• Activity
Report the lines of the material that carry the string "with".

==*==

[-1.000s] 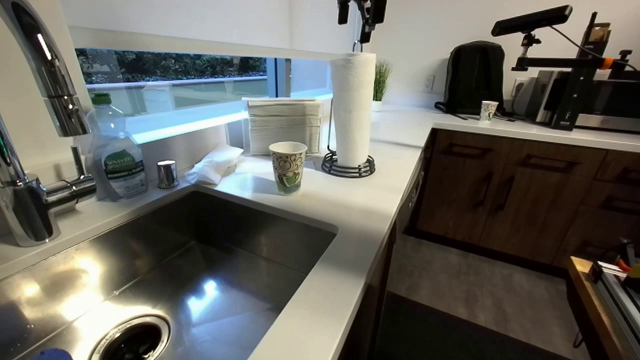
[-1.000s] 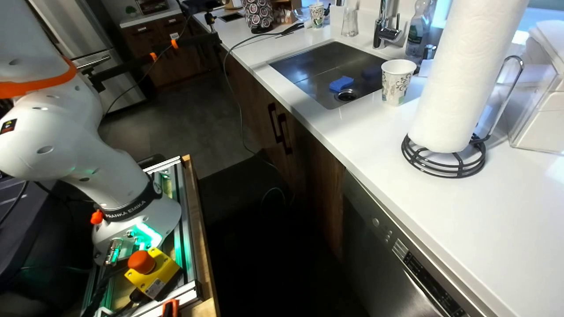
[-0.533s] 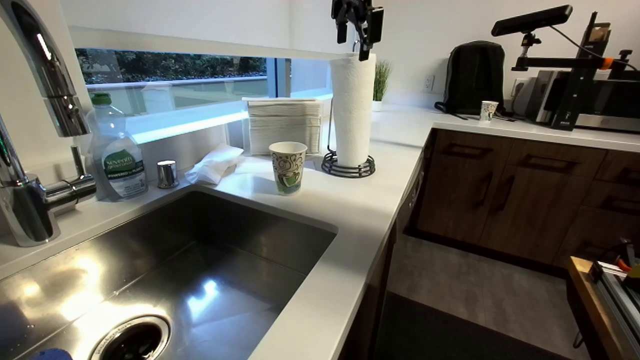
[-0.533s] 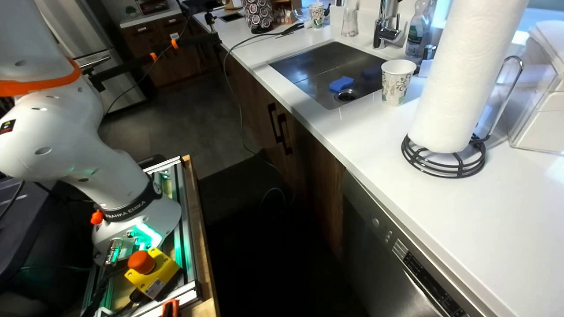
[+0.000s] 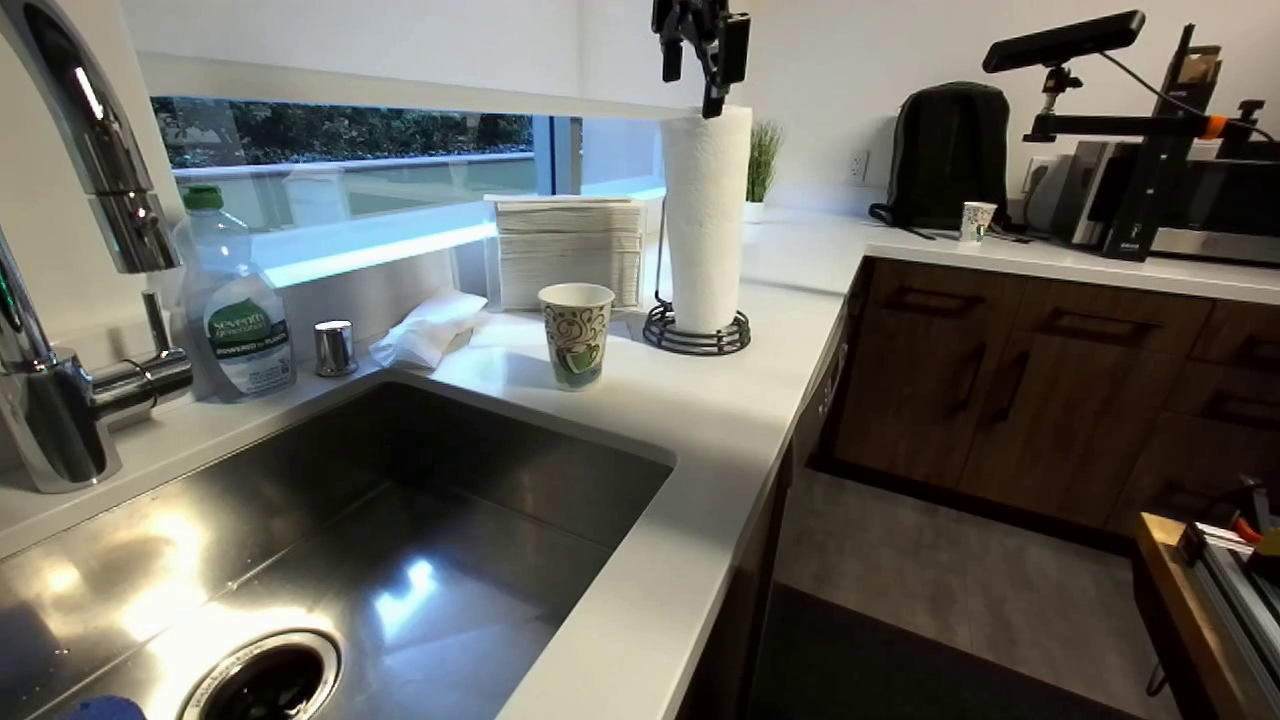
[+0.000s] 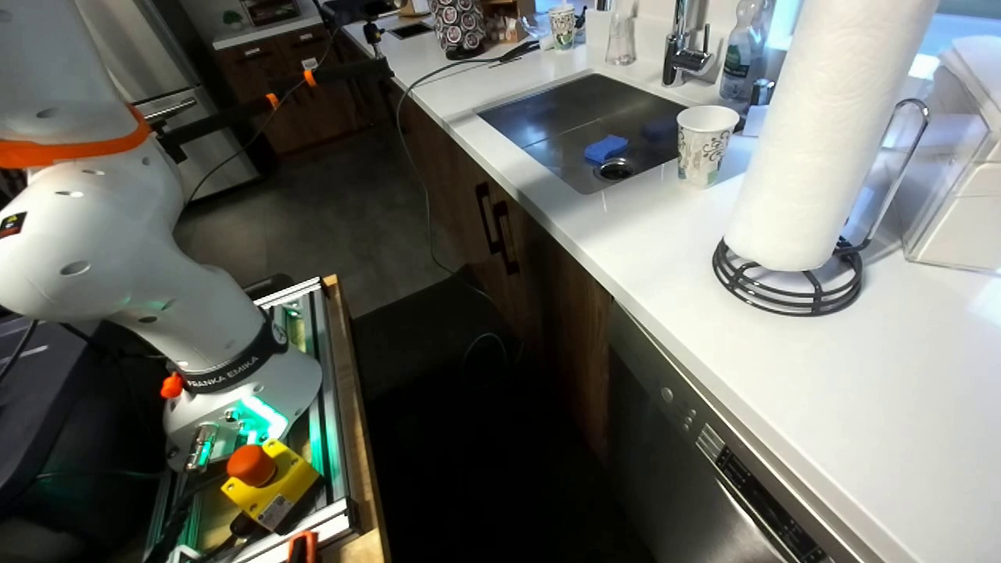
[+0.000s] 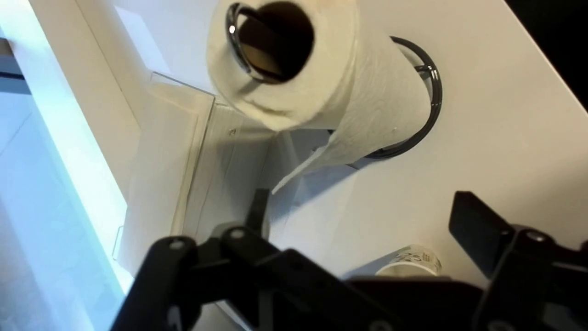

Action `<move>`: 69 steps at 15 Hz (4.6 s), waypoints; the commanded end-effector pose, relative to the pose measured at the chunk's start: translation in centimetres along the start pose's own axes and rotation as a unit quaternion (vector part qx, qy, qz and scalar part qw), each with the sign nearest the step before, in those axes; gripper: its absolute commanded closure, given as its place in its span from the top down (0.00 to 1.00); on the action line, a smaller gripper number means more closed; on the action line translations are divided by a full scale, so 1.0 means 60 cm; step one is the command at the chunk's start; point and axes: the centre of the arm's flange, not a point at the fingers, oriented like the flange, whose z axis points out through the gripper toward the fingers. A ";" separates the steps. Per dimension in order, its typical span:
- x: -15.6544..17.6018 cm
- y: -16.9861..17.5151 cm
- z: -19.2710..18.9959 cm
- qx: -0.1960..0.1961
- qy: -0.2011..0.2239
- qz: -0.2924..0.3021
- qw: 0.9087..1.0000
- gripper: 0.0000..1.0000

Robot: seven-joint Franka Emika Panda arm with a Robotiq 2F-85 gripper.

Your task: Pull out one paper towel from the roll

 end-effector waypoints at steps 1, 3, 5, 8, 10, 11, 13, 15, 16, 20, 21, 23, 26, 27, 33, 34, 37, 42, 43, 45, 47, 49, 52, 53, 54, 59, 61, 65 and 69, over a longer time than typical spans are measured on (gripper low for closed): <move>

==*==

• Task result
Action `<move>`: 69 steps at 15 Hz (4.6 s), waypoints; the commanded end-effector pose, relative to the pose measured at the chunk's start: translation in centimetres along the start pose's own axes and rotation as a unit quaternion (vector part qx, qy, qz and scalar part qw), each with the sign nearest the step before, in those axes; gripper: its absolute commanded closure, given as its place in its span from the top down (0.00 to 1.00); on the action line, a smaller gripper number means more closed; on the action line translations are divided by a full scale, so 1.0 means 60 cm; step one is the command at the chunk's start; point and axes: the centre of the arm's flange, not a point at the fingers, oriented like the flange, whose z axis points out through the gripper toward the fingers. A ";" separates the steps. Per dimension in order, its typical span:
Robot: seven-joint Franka Emika Panda arm with a Robotiq 2F-85 gripper.

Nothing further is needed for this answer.